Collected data
==*==

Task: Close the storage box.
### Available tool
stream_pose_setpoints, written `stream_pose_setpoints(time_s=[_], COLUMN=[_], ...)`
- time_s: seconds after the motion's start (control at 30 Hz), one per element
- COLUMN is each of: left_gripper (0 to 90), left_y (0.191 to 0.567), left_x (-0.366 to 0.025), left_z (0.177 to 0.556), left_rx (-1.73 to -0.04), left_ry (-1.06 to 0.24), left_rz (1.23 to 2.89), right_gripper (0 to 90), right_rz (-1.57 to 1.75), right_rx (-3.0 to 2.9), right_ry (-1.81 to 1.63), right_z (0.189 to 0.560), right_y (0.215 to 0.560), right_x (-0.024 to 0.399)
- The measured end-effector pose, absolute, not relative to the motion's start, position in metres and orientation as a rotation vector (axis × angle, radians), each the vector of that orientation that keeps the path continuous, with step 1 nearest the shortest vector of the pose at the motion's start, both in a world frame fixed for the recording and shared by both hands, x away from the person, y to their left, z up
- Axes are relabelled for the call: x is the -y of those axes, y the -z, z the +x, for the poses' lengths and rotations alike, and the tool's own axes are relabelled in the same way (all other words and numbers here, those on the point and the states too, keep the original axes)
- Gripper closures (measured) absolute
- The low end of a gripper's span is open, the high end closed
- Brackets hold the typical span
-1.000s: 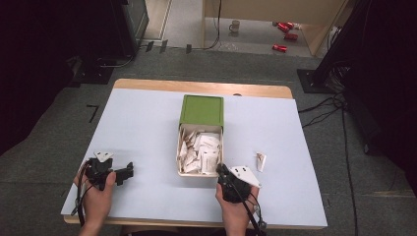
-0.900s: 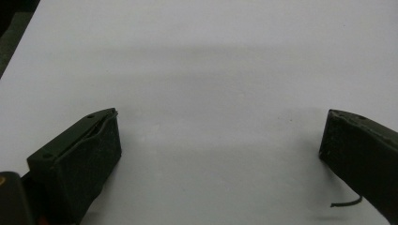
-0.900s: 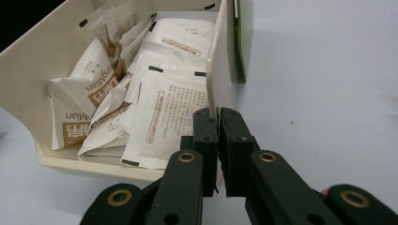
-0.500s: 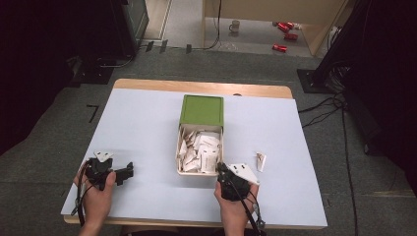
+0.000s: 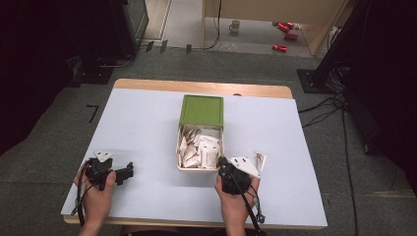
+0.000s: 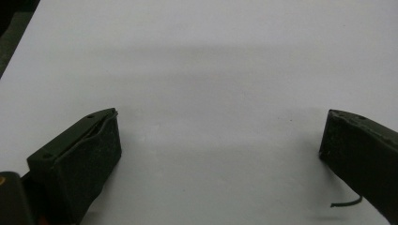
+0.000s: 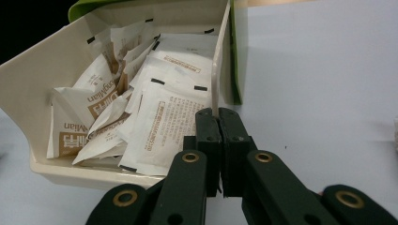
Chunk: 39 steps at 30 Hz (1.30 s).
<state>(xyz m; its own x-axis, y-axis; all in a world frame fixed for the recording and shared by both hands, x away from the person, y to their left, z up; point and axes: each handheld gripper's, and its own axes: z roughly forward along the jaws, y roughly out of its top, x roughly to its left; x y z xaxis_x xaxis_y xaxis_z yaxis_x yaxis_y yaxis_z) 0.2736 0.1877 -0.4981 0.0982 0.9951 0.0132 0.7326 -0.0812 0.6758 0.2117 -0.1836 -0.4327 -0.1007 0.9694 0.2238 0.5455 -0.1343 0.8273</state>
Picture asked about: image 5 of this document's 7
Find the person's right hand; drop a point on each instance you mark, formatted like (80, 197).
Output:
(236, 206)

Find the black floor plate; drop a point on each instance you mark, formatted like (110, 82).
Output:
(91, 75)

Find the person's left hand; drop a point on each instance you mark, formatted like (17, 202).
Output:
(96, 203)

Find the single white sachet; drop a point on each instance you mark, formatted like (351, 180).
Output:
(261, 161)

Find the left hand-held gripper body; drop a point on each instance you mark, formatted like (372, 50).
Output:
(98, 168)

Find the black cabinet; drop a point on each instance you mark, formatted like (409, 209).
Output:
(131, 23)

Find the red can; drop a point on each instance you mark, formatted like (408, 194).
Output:
(284, 26)
(279, 48)
(290, 36)

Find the pile of white sachets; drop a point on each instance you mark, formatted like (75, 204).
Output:
(198, 149)

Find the grey mug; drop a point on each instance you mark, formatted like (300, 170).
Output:
(234, 26)

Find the wooden shelf unit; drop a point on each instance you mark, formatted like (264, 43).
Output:
(259, 10)

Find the black stand with base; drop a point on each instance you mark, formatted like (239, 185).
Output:
(324, 65)

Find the person's dark clothing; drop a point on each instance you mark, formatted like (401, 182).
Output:
(183, 232)

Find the white paper sheet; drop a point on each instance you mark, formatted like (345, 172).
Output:
(157, 183)

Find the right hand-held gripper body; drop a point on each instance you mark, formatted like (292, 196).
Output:
(234, 182)

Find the wooden table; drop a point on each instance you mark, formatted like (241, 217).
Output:
(196, 86)

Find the white drawer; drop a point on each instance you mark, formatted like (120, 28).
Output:
(196, 169)

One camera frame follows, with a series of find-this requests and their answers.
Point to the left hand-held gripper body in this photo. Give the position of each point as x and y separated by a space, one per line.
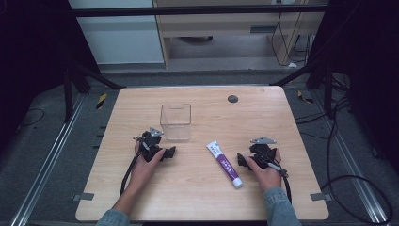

==*==

■ What the exercise asks
Copy out the entries verbatim and leave the images out.

■ Result of this task
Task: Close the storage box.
### Available tool
stream_pose_setpoints, written `stream_pose_setpoints(time_s=[_], COLUMN=[_], ...)`
- time_s: seconds after the motion's start (control at 30 Hz), one per element
- COLUMN is each of: left_gripper (0 to 90), left_y (0.191 to 0.567), left_x (-0.366 to 0.025), left_z (0.177 to 0.556), left_rx (-1.73 to -0.04), left_ry (-1.06 to 0.24), left_rz (1.23 to 2.89), right_gripper (0 to 90), right_rz (-1.57 to 1.75), right_rx (-3.0 to 2.9), right_ry (-1.81 to 1.63), right_z (0.189 to 0.560), right_y (0.215 to 0.560), right_x (-0.024 to 0.399)
- The measured end-effector pose, absolute, not relative to the motion's start, position in metres and orientation as a rotation vector (axis × angle, radians), each the vector of that orientation that keeps the path continuous, with step 1 nearest the shortest vector of the pose at the motion's start, both in a world frame fixed for the recording and shared by both hands, x away from the person, y to their left, z up
- Axes are relabelled for the call: x is the -y of those axes, y the -z, z the +x, for the poses' lengths and rotations alike, and the tool's own axes are relabelled in the same way (all other words and numbers here, those on the point and the states too, keep the original axes)
- Gripper closures (measured) absolute
- The low end of a gripper's span is open, the high end closed
- Brackets hold the typical span
-1.000s: 
-0.900s: 
-0.900s: 
-0.500s: 
+0.000s: 
+0.000s: 
+0.000s: 
Chunk: 39 steps at 30 Hz (1.30 s).
<state>(xyz m; its own x-axis, y-axis; all in a world frame fixed for the recording and shared by both hands, x away from the person, y to their left, z up; point and axes: each handheld gripper's, and its own axes: z roughly forward along the jaws, y roughly out of its top, x roughly to its left; x y z xaxis_x xaxis_y xaxis_z yaxis_x yaxis_y yaxis_z) 0.2736 0.1877 -0.4981 0.0982 0.9951 0.0132 0.7326 -0.0812 0.6758 0.2117 -0.1836 -0.4327 -0.1007 0.9694 0.2238 0.5455 -0.1343 0.8273</state>
Picture asked about: image 5 of this document's 7
Find the person's right hand; drop a point on each instance you mark, formatted like (80, 197).
Output:
(236, 206)

Find the black floor plate; drop a point on each instance you mark, formatted like (110, 82).
Output:
(91, 75)

Find the person's left hand; drop a point on each instance you mark, formatted like (17, 202).
Output:
(96, 203)

Find the single white sachet; drop a point on each instance you mark, formatted like (351, 180).
Output:
(261, 161)

Find the left hand-held gripper body; drop a point on each instance you mark, formatted like (372, 50).
Output:
(98, 168)

Find the black cabinet; drop a point on each instance you mark, formatted like (409, 209).
Output:
(131, 23)

Find the red can; drop a point on each instance you mark, formatted like (408, 194).
Output:
(284, 26)
(279, 48)
(290, 36)

Find the pile of white sachets; drop a point on each instance you mark, formatted like (75, 204).
Output:
(198, 149)

Find the grey mug; drop a point on each instance you mark, formatted like (300, 170).
Output:
(234, 26)

Find the wooden shelf unit; drop a point on each instance you mark, formatted like (264, 43).
Output:
(259, 10)

Find the black stand with base; drop a point on each instance you mark, formatted like (239, 185).
Output:
(324, 65)

Find the person's dark clothing; drop a point on each instance you mark, formatted like (401, 182).
Output:
(183, 232)

Find the white paper sheet; drop a point on each instance you mark, formatted like (345, 172).
Output:
(157, 183)

Find the right hand-held gripper body; drop a point on each instance you mark, formatted like (292, 196).
Output:
(234, 182)

Find the wooden table; drop a point on each instance you mark, formatted like (241, 217).
Output:
(196, 86)

Find the white drawer; drop a point on each instance you mark, formatted like (120, 28).
Output:
(196, 169)

One camera frame follows, with a series of find-this requests and their answers.
Point to the left hand-held gripper body in this photo. Give the position of each point as x and y separated by a space, one per line.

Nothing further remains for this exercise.